Am 21.08.2014 06:53, schrieb Eric W. Biederman:
> The bugs fixed are security issues, so if we have to break a small
> number of userspace applications we will.  Anything that we can
> reasonably do to avoid regressions will be done.
> Could you please look at my user-namespace.git#for-next branch I have a
> fix for at least one regresion causing issue in there.  I think it may
> fix your issues but I am not fully certain more comments below.
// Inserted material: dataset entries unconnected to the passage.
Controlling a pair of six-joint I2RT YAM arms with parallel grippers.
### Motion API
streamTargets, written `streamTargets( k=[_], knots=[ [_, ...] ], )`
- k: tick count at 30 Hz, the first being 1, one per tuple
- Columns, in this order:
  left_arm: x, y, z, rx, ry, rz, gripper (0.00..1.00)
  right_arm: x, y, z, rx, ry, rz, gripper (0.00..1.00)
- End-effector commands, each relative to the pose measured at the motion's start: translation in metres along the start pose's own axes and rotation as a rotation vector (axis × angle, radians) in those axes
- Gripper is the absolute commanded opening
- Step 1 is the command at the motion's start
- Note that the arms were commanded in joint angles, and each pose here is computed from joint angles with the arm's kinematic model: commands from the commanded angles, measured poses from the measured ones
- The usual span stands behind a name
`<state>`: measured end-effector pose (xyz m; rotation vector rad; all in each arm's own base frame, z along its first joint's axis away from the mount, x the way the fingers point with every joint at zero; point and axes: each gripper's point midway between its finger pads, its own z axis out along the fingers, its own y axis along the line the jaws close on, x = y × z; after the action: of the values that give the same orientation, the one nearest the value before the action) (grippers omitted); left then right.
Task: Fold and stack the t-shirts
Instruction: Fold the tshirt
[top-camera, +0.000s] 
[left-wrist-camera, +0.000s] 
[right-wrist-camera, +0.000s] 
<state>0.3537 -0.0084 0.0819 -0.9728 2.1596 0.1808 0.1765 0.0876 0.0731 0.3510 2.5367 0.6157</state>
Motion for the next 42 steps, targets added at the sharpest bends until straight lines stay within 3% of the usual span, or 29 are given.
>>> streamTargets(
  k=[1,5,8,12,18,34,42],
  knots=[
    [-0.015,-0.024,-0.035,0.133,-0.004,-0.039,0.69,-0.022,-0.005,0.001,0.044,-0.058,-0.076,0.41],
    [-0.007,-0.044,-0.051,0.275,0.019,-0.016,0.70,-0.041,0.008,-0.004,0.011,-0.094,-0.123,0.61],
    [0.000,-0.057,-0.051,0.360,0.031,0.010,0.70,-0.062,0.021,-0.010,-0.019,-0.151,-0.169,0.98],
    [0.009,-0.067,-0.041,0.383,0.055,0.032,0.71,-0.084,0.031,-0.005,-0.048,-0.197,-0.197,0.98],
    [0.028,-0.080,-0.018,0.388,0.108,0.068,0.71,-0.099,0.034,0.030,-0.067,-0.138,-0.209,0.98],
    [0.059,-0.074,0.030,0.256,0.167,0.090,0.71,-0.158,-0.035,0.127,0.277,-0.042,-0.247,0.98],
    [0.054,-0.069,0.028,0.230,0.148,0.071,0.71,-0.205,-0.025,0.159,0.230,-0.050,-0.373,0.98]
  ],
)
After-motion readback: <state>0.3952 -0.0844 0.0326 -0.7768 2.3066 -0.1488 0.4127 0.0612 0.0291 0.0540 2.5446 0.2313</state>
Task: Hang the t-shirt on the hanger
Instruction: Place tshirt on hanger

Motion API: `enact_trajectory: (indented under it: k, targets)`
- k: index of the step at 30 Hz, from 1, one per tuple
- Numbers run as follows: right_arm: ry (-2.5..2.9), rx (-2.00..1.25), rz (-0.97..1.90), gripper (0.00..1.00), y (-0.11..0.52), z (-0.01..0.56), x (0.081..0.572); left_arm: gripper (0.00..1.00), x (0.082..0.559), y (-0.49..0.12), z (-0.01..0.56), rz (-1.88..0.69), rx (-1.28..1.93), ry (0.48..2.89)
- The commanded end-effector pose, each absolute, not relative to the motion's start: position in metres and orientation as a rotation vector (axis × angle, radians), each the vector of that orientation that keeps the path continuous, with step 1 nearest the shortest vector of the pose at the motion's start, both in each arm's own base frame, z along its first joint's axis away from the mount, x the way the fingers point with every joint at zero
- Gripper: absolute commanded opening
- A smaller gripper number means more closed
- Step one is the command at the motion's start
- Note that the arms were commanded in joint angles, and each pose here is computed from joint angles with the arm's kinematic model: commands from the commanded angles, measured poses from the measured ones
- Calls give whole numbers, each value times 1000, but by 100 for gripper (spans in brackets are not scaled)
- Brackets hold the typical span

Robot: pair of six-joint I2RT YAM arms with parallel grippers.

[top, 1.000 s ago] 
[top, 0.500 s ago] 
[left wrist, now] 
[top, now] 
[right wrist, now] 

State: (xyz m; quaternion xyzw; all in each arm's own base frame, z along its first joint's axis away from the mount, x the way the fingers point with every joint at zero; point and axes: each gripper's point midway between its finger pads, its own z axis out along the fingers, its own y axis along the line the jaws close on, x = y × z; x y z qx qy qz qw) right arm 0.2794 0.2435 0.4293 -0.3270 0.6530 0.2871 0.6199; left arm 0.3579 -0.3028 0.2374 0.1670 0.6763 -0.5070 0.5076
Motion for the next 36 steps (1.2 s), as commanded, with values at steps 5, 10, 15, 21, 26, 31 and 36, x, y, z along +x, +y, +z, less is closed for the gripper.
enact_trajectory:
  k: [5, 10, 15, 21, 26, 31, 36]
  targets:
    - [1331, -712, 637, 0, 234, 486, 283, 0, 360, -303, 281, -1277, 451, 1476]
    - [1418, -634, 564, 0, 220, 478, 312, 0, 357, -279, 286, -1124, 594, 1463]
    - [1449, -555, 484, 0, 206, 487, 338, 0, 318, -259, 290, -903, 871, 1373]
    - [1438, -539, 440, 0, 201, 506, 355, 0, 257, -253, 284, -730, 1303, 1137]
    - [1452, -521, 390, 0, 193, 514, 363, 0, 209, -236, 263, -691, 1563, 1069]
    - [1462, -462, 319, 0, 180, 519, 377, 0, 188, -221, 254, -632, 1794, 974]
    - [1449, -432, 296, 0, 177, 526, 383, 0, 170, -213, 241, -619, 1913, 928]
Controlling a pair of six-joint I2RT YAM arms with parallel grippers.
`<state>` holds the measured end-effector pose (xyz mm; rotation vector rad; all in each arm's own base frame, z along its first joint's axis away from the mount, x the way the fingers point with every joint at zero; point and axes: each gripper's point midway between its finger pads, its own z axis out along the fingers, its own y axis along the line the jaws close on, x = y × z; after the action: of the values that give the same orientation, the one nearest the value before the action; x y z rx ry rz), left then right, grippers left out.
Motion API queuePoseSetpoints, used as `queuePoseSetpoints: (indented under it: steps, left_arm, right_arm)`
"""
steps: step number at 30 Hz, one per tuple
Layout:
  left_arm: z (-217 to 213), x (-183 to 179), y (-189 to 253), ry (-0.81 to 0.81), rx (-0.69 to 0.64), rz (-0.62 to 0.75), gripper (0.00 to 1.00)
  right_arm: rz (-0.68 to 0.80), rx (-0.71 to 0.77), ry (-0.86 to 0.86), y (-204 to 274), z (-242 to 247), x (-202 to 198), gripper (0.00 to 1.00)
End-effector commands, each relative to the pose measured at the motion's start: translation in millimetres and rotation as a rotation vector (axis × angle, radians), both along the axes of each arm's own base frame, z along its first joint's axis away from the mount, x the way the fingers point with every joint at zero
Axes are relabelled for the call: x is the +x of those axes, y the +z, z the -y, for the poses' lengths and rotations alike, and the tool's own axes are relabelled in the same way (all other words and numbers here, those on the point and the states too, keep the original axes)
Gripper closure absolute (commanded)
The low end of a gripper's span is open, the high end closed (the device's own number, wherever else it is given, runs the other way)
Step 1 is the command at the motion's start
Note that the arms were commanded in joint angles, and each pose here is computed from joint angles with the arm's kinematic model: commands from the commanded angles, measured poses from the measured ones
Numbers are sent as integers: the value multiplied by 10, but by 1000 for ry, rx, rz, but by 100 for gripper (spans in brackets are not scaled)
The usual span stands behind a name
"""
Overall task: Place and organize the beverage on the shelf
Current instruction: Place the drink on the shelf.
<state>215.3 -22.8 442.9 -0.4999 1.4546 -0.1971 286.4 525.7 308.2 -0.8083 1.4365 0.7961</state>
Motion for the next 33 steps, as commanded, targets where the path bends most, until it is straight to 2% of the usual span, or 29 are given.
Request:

I'll run this on my LXC testbed today.

>>         /*
>>          * We can't immediately set the MS_RDONLY flag when mounting filesystems
>>          * because (in at least some kernel versions) this will propagate back
>>          * to the original mount in the host OS, turning it readonly too. Thus
>>          * we mount the filesystem in read-write mode initially, and then do a
>>          * separate read-only bind mount on top of that.
>>          */
>>         bindOverReadonly = !!(mnt_mflags & MS_RDONLY);
>>         VIR_DEBUG("Mount %s on %s type=%s flags=%x",
>>                   mnt_src, mnt->dst, mnt->type, mnt_mflags & ~MS_RDONLY);
>>         if (mount(mnt_src, mnt->dst, mnt->type, mnt_mflags &
>> ~MS_RDONLY, NULL) < 0) {
>> ^^^^ Here it fails for sysfs because with user namespaces we bind the
>> existing /sys into the container
>> and would have to read out all existing mount flags from the current /sys mount.
>> Otherwise mount() fails with EPERM.
>> On my test system /sys is mounted with
>> "rw,nosuid,nodev,noexec,relatime" and libvirt
>> misses the realtime...
> Not specifying any atime flags to mount should be safe as that asks for
> the default atime flags which for remount I have made the default atime
> flags the existing atime flags.  So I am scratching my head a little on
> this one.

Okay, let me find out why exactly libvirt gets a EPERM here.
Maybe there are more odds hidden.

>>             virReportSystemError(errno,
>>                                  _("Failed to mount %s on %s type %s flags=%x"),
>>                                  mnt_src, mnt->dst, NULLSTR(mnt->type),
>>                                  mnt_mflags & ~MS_RDONLY);
>>             goto cleanup;
>>         }
>>         if (bindOverReadonly &&
>>             mount(mnt_src, mnt->dst, NULL,
>>                   MS_BIND|MS_REMOUNT|MS_RDONLY, NULL) < 0) {
>> ^^^ Here it fails because now we'd have to specify all flags as used
>> for the first
>> mount. For the procfs case MS_NOSUID|MS_NOEXEC|MS_NODEV.
>> See lxcBasicMounts[].
>> In this case the fix is easy, add mnt_mflags to the mount flags.
> That has always been a bug in general because remount has always
> required specifying the complete set of mount flags you want to have.
> That fact that flags such as nosuid are now properly locked so you can
> not change them if you are not the global root user just makes this
> obvious.
> Andy Lutermorski has observed that statvfs will return the mount flags
> making reading them simple.

Thanks for the clarification, I'll create a fix for libvirt.